Striking a Balance Between Food Security and Openness
The Philippines employs TRQs for specific agricultural products like rice, corn, pork, and sugar, to strike a delicate balance between two competing goals: ensuring food security for its citizens and promoting trade openness. The core components of this system are:
- The Minimum Access Volume (MAV), which is a pre-determined quota which allows a specific volume of a particular product to be imported at a lower in-quota tariff rate. It aims to keep essential goods at affordable prices while also encouraging international trade.
- TheOut-Quota Tariff, which is the imposition of a higher tariff rate to imports exceeding the MAV. By raising the cost of importation, the out-quota tariff protects domestic producers from excessive competition and encourages local production, fostering food security in the long run.
It should be noted though that aside from tariffs, importing agricultural products often involves a multitude of regulations, such as clearances and permits from the Sugar Regulatory Administration (for importation of sugar), Bureau of Plant Industry (for importation of rice), and Bureau of Animal Industry (for the importation of meat).
Navigating and understanding these additional requirements can ensure a smooth and compliant import process.

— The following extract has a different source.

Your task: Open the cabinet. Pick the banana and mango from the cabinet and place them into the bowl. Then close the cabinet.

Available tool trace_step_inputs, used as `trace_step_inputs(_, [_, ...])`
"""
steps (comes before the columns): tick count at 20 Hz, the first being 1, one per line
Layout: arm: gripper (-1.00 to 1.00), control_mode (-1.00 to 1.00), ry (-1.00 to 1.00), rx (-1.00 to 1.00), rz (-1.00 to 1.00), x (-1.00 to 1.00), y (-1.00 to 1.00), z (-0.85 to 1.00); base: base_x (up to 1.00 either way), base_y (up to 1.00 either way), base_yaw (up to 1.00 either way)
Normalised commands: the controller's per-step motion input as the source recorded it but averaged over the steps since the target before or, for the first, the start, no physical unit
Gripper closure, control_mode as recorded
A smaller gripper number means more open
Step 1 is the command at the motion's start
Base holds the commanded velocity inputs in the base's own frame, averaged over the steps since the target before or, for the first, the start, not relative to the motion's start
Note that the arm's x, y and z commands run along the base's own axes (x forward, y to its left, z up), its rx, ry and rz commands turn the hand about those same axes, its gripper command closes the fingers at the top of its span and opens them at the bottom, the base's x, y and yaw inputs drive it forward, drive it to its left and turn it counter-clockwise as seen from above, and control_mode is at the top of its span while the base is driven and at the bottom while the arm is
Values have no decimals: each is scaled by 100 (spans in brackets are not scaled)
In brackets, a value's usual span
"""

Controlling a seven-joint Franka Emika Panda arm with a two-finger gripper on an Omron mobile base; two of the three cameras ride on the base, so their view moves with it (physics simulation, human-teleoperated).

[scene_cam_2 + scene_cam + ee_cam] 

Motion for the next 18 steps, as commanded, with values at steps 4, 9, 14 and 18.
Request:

In-Quota vs. Out-Quota Rates
The “in-quota tariff rate” (which is availed of by importers who stay within the MAV) is, thus, akin to a “bulk discount,” since importers benefit from lower tariffs and import costs. They thus, contribute to a stable food supply for consumers, and help ensure a balanced and predictable flow of imported goods.
However, as mentioned, importations in excess of the MAV triggers the “out-quota tariff rate,” a higher tariff, which effectively prevents the negative impact of excessive imports on local industries.
Free Trade Agreements (FTAs) and Tariff Rates
The Rice Tariffication Law (RTL), on the other hand, introduces a layer of complexity by granting preferential FTA rates to ASEAN-origin products, regardless of whether or not they fall within the MAV. This strategic move fosters regional trade and bolsters economic ties within the ASEAN bloc, and underscores the Philippines’ commitment to regional economic integration while balancing domestic agricultural interests.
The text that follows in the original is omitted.